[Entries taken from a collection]

►

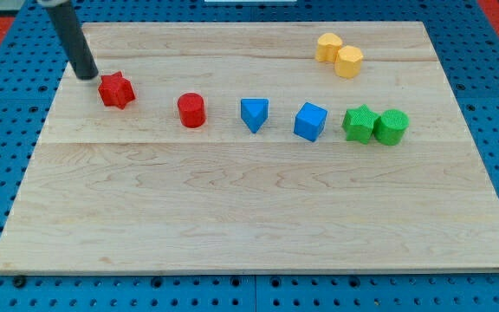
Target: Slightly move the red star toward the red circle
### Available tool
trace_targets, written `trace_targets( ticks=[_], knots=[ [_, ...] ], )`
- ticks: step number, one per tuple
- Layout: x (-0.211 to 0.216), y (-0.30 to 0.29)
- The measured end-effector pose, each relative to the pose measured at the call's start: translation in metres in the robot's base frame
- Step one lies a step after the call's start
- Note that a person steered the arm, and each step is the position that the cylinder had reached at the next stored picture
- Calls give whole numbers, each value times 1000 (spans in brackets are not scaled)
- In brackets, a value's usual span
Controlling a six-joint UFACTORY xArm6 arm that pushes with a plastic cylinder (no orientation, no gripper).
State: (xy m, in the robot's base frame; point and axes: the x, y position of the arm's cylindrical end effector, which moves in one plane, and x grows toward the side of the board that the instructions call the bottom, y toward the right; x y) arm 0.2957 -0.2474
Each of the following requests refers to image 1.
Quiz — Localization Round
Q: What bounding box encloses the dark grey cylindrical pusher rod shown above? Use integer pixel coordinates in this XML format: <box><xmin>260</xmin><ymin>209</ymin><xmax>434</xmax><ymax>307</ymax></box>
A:
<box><xmin>36</xmin><ymin>0</ymin><xmax>99</xmax><ymax>81</ymax></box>

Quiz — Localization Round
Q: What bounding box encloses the red star block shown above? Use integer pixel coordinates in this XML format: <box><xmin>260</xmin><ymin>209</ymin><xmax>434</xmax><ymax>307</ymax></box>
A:
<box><xmin>98</xmin><ymin>71</ymin><xmax>136</xmax><ymax>109</ymax></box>

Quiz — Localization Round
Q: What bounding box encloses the green star block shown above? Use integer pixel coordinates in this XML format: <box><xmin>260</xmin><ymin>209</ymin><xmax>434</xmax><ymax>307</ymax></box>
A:
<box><xmin>341</xmin><ymin>104</ymin><xmax>380</xmax><ymax>145</ymax></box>

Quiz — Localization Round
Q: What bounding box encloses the red cylinder block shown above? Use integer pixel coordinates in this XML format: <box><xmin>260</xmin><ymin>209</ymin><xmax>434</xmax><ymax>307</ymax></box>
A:
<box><xmin>177</xmin><ymin>93</ymin><xmax>206</xmax><ymax>128</ymax></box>

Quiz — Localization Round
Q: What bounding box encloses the light wooden board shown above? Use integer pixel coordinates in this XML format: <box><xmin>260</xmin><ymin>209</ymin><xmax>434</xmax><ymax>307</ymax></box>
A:
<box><xmin>0</xmin><ymin>22</ymin><xmax>499</xmax><ymax>276</ymax></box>

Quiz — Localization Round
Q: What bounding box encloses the blue triangle block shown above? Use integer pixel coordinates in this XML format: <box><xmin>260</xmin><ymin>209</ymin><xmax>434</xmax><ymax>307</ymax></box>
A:
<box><xmin>241</xmin><ymin>98</ymin><xmax>269</xmax><ymax>133</ymax></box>

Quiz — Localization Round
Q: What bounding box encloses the blue cube block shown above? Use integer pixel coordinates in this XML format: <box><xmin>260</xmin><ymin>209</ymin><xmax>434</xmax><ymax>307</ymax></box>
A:
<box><xmin>293</xmin><ymin>102</ymin><xmax>327</xmax><ymax>142</ymax></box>

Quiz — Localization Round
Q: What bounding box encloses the yellow heart block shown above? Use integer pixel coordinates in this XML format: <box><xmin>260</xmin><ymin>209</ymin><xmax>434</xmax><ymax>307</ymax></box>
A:
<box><xmin>314</xmin><ymin>32</ymin><xmax>343</xmax><ymax>62</ymax></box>

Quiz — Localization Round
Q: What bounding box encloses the yellow hexagon block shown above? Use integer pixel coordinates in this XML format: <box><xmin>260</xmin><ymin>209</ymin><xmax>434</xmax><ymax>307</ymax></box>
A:
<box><xmin>334</xmin><ymin>45</ymin><xmax>364</xmax><ymax>79</ymax></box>

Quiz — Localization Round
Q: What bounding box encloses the green cylinder block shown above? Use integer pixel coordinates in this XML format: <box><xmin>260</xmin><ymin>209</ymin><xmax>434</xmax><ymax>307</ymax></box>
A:
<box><xmin>373</xmin><ymin>109</ymin><xmax>409</xmax><ymax>146</ymax></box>

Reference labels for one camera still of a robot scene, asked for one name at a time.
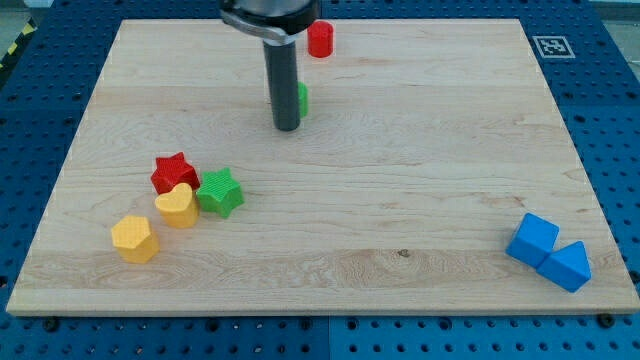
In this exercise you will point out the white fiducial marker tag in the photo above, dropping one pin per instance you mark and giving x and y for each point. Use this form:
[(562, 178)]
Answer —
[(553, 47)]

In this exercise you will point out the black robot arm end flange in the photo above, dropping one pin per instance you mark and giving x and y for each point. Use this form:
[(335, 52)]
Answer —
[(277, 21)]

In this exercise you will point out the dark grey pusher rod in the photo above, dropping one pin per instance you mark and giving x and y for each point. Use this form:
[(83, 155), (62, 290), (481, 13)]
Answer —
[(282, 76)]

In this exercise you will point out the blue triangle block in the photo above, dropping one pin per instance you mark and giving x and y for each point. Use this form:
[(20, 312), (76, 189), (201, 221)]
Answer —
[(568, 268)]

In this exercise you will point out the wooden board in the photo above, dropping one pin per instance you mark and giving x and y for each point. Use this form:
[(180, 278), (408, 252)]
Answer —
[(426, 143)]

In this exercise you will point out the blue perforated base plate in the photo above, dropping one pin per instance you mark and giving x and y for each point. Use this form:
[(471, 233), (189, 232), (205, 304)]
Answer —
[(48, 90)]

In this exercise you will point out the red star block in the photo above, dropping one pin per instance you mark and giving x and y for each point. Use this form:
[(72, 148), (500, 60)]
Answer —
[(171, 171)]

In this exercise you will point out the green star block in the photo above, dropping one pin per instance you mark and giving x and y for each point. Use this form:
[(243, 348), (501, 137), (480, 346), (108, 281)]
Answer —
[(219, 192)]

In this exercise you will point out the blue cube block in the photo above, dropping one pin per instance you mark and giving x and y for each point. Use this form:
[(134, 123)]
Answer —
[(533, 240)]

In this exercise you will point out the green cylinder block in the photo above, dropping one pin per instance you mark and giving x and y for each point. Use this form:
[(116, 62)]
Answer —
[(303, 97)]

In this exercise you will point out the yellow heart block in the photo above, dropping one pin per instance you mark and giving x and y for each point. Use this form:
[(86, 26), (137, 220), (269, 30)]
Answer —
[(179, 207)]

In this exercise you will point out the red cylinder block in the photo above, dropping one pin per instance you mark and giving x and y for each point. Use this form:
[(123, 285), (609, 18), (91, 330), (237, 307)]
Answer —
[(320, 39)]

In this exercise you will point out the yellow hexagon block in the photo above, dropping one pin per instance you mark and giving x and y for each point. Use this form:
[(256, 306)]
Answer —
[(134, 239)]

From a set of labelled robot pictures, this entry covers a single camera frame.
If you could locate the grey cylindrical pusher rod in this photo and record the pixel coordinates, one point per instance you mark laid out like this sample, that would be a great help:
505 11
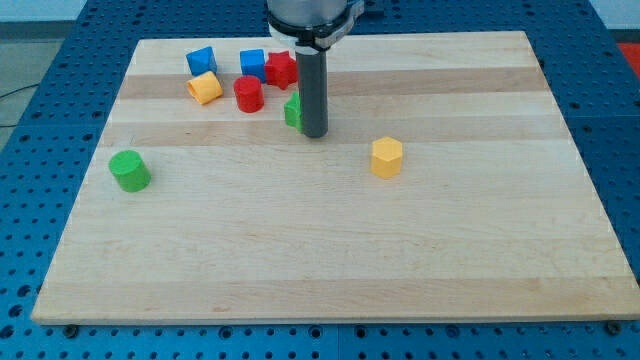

◄

The problem: Your answer should be the exact lines above from the one with "In this exercise you will point out the green star" through the one with "[(116, 62)]", both included, and nothing besides.

Response area:
In this exercise you will point out the green star block in the photo above, dropping one pin per instance you mark and giving x and y for each point. Use this form:
[(243, 348), (501, 137), (480, 346), (108, 281)]
Answer —
[(219, 192)]

In this exercise you will point out the blue cube block in the photo above, dropping one pin per instance you mark and giving x and y for each point. Use this form:
[(134, 123)]
Answer —
[(533, 240)]

In this exercise you will point out the green cylinder block in the photo above, dropping one pin per instance you mark and giving x and y for each point. Use this form:
[(116, 62)]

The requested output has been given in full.